Where does culture come from? This basic question is one of the toughest for both researchers and practitioners to answer because culture is deeply entrenched in people’s minds and taken for granted.
To date, researchers have proposed a functional view of culture – that culture is a response to the current needs within and outside a group, and thus the created culture enables the group to maintain high performance.
New research from the University of Toronto shows another cause of culture – a leader’s past experience. The culture a leader experienced in the past shapes the culture of the group they go on to lead. As a result, the created culture may have little to do with group performance because culture is driven by the leader’s past experience.
Yeun Joon Kim, a doctoral candidate at the University of Toronto’s Rotman School of Management wrote the paper with Soo Min Toh, an associate professor of organizational behaviour at the University of Toronto Mississauga (UTM) with a cross appointment to the Rotman School, who is also Director of the Institute for Management & Innovation at UTM. They studied newly-formed sales groups at a manufacturing start-up as well as groups created in a behavioral laboratory. Leaders in both cases were new to the groups they joined.
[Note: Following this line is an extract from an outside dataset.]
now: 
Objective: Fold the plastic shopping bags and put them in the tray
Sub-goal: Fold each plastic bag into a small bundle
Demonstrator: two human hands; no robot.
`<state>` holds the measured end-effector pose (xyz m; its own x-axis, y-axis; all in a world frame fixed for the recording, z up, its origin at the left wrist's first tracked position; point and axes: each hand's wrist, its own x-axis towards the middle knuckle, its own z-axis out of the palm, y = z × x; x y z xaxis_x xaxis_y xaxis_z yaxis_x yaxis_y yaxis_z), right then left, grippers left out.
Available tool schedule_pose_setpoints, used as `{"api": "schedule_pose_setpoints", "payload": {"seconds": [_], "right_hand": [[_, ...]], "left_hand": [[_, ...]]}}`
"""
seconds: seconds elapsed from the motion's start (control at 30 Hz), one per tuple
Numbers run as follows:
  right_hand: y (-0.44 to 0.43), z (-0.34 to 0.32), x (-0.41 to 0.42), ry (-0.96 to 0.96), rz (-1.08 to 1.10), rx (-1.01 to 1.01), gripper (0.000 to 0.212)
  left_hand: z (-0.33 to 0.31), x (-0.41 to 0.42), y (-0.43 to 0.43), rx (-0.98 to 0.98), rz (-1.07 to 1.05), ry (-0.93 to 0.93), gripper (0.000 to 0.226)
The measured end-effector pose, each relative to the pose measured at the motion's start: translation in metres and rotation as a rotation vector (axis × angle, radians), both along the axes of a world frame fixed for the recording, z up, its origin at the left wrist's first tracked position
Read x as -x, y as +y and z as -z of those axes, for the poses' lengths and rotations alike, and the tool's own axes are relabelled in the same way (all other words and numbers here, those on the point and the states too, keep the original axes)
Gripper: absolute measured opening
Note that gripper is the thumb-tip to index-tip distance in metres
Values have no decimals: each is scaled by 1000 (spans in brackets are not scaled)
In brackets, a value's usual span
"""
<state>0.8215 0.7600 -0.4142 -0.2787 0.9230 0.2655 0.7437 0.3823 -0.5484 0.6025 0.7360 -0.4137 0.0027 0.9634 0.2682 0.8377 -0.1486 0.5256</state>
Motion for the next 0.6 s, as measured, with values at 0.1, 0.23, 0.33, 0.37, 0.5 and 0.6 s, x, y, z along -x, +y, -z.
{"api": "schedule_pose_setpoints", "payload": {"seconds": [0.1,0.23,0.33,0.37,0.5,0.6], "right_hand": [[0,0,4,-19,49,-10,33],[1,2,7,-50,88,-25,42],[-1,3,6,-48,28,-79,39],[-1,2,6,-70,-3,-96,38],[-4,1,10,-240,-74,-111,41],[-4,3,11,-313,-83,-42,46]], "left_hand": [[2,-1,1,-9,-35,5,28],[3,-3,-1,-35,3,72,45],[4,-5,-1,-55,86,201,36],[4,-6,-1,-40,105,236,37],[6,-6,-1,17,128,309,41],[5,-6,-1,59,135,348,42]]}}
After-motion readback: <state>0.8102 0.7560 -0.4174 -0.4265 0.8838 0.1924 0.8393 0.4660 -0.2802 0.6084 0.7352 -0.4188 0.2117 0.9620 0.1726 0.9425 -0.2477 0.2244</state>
The result showed that the new leaders created their groups’ cultures based on their past cultural experience acquired in their former groups. The researchers termed this finding the cultural transfer perspective. That is, the new leaders tended to transfer the same cultures from their former groups to their current groups. Due to this tendency among the new leaders, the created cultures do not guarantee their effectiveness in enhancing group performance.
While leaders should create their cultures based on analysis of their actual circumstances, most are too busy to do that and fall back on familiar, old approaches, said Mr. Kim.
“Many companies talk about building effective cultures. But our research shows that leaders rely too much on their past experience. They believe that their past experience will continue to provide effective solutions in a new situation,” said Mr. Kim. “So what we need to do is to disconnect them from their belief. They should be aware that their past experience in their former groups could actually be a liability in this new situation. To create effective cultures, leaders should look at the current situation, not the past.”
The paper is forthcoming in Academy of Management Journal.